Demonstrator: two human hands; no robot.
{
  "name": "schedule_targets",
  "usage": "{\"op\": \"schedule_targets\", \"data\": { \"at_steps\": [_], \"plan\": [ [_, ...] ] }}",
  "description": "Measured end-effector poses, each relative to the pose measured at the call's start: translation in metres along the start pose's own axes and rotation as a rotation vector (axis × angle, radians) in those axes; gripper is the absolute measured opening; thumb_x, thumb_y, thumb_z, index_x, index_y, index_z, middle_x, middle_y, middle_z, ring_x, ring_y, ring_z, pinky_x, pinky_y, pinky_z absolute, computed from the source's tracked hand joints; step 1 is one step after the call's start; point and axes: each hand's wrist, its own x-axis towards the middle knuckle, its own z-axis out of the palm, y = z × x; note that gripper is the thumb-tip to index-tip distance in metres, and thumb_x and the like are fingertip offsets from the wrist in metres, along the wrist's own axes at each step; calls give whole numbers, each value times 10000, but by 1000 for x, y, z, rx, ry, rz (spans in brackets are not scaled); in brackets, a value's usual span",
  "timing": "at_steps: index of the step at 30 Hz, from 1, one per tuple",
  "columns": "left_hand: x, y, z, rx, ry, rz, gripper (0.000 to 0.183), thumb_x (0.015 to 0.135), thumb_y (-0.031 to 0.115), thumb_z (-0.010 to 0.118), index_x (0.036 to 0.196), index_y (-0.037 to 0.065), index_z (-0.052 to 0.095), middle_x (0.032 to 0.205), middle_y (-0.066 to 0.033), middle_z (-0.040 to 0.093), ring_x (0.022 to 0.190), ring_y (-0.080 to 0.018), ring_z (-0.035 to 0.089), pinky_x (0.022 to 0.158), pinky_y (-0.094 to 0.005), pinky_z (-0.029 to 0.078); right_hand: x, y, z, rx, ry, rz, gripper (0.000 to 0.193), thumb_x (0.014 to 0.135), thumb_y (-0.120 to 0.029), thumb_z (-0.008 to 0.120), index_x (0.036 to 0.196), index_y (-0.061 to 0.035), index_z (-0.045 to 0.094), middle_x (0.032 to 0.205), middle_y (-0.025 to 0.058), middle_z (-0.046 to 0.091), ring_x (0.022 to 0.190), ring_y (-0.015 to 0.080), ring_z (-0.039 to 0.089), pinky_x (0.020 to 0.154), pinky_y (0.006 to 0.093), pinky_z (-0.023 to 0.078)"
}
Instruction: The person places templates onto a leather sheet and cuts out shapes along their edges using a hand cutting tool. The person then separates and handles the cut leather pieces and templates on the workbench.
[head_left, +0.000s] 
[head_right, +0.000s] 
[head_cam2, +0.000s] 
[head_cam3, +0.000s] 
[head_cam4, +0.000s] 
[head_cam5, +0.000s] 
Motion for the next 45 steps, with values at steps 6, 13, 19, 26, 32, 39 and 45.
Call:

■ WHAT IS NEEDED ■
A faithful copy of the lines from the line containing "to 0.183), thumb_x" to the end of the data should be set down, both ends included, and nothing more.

■ RESULT BELOW ■
  "columns": "left_hand: x, y, z, rx, ry, rz, gripper (0.000 to 0.183), thumb_x (0.015 to 0.135), thumb_y (-0.031 to 0.115), thumb_z (-0.010 to 0.118), index_x (0.036 to 0.196), index_y (-0.037 to 0.065), index_z (-0.052 to 0.095), middle_x (0.032 to 0.205), middle_y (-0.066 to 0.033), middle_z (-0.040 to 0.093), ring_x (0.022 to 0.190), ring_y (-0.080 to 0.018), ring_z (-0.035 to 0.089), pinky_x (0.022 to 0.158), pinky_y (-0.094 to 0.005), pinky_z (-0.029 to 0.078); right_hand: x, y, z, rx, ry, rz, gripper (0.000 to 0.193), thumb_x (0.014 to 0.135), thumb_y (-0.120 to 0.029), thumb_z (-0.008 to 0.120), index_x (0.036 to 0.196), index_y (-0.061 to 0.035), index_z (-0.045 to 0.094), middle_x (0.032 to 0.205), middle_y (-0.025 to 0.058), middle_z (-0.046 to 0.091), ring_x (0.022 to 0.190), ring_y (-0.015 to 0.080), ring_z (-0.039 to 0.089), pinky_x (0.020 to 0.154), pinky_y (0.006 to 0.093), pinky_z (-0.023 to 0.078)"
}
Instruction: The person places templates onto a leather sheet and cuts out shapes along their edges using a hand cutting tool. The person then separates and handles the cut leather pieces and templates on the workbench.
[head_left, +0.000s] 
[head_right, +0.000s] 
[head_cam2, +0.000s] 
[head_cam3, +0.000s] 
[head_cam4, +0.000s] 
[head_cam5, +0.000s] 
Motion for the next 45 steps, with values at steps 6, 13, 19, 26, 32, 39 and 45.
Call:

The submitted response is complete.